Матье оставил Дурнон справа и направился на закат, обходя стороною Клюси. Дорогу он снова перешел там, где прятался в тот первый день, выжидая, пока проедут фургоны. Он остановился. Что-то сжалось внутри него. На дороге не было никаких следов, и все же ему показалось, что перед ним катит упряжка. Он явственно услышал стук копыт, крики возницы, громыханье железных ободьев, скрип колес. И опять услышал кашель бедняги Жоаннеса. А потом все исчезло, – остались лишь добрые глаза Мари.

Неужели она и вправду хотела, чтобы он вернулся в обитель чумы? Не ее ли взгляд, в конечном счете, заставил его вернуться в бараки? Не имела ли эта незнакомка большей власти над ним, чем иезуит, хотя Матье и словом с ней не перемолвился?

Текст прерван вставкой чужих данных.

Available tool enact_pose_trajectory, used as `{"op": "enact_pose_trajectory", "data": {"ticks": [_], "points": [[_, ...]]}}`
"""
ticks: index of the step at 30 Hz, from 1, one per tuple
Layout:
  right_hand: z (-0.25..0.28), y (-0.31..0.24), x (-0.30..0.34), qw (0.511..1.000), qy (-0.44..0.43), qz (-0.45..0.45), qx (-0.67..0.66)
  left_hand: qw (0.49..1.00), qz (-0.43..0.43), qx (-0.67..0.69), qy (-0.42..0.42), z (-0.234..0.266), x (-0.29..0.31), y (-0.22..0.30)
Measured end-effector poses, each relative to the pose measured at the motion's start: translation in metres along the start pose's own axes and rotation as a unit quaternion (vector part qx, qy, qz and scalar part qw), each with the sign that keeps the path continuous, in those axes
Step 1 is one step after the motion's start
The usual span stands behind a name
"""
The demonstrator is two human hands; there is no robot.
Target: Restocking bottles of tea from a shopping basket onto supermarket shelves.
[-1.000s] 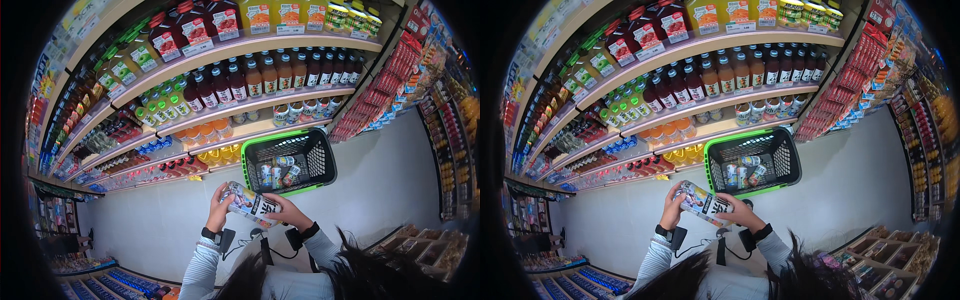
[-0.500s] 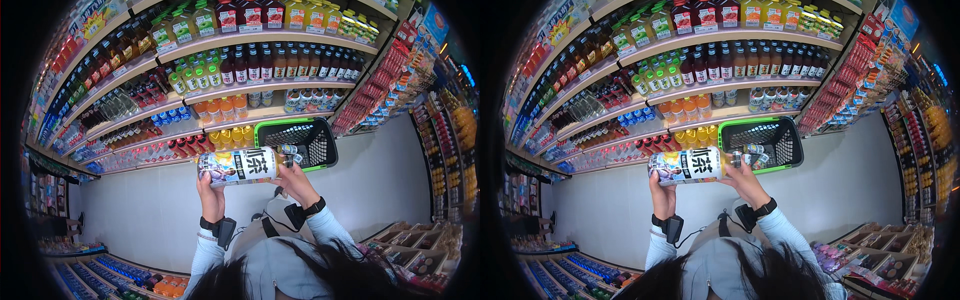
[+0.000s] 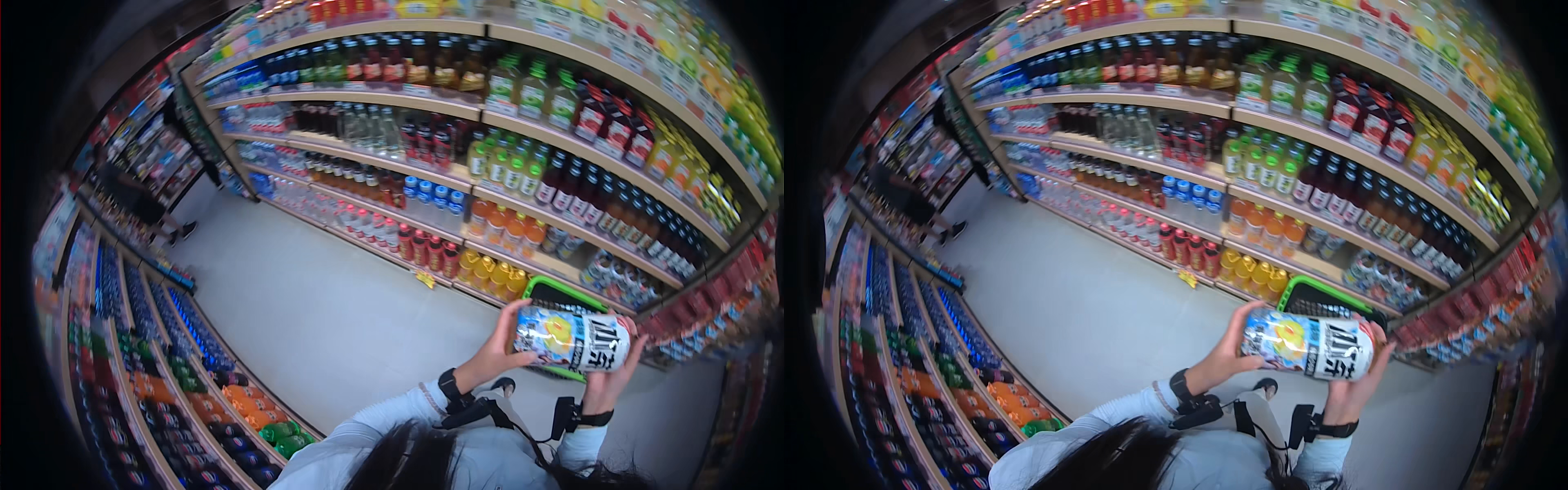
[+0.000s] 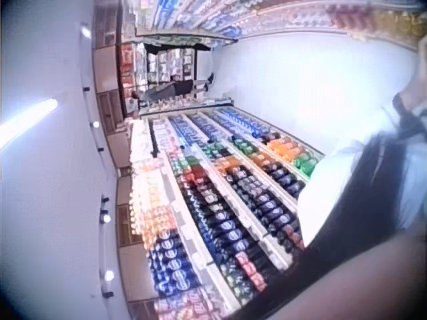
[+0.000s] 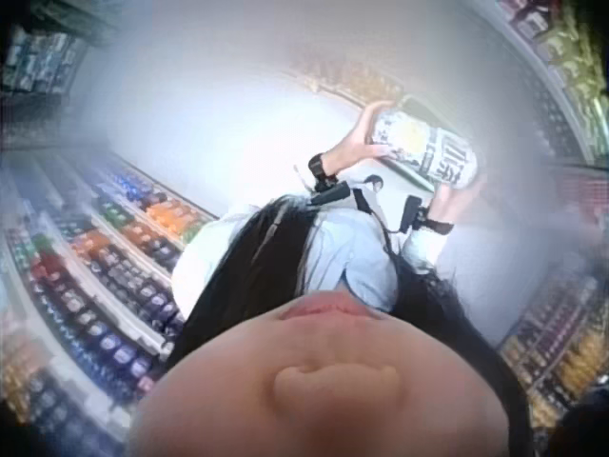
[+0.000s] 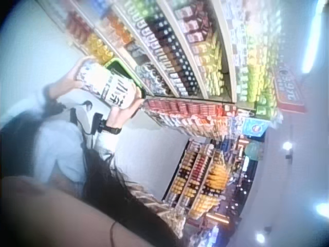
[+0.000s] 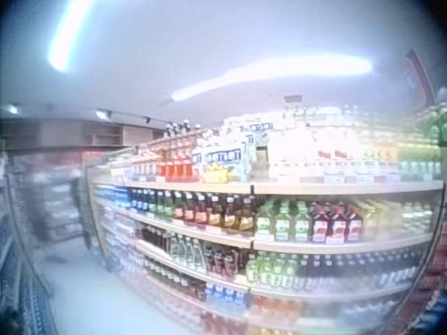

День шел на убыль. Солнце докатилось до сероватой, с отороченными золотом краями, пелены туч, наплывавшей с запада. Ни шороха ветерка, ни птичьего чириканья не слышалось в густой тишине, которую нарушала лишь песня ручейков под снегом.

Недалеко от Версани Матье пересек рощицу, и когда он вышел из нее на дорогу, ведущую к баракам, солнце совсем уже скрылось. Рыжеватый свет еще заливал чистую часть неба и, отраженный, вытягивал на снегу лиловые светящиеся тени скал и деревьев. И Матье, глядя на небо, вспомнил большие горные озера в каменистых, поросших лесом берегах. Но те озера остались далеко позади, наверняка они уже скованы льдом и лежат белые, словно голые равнины.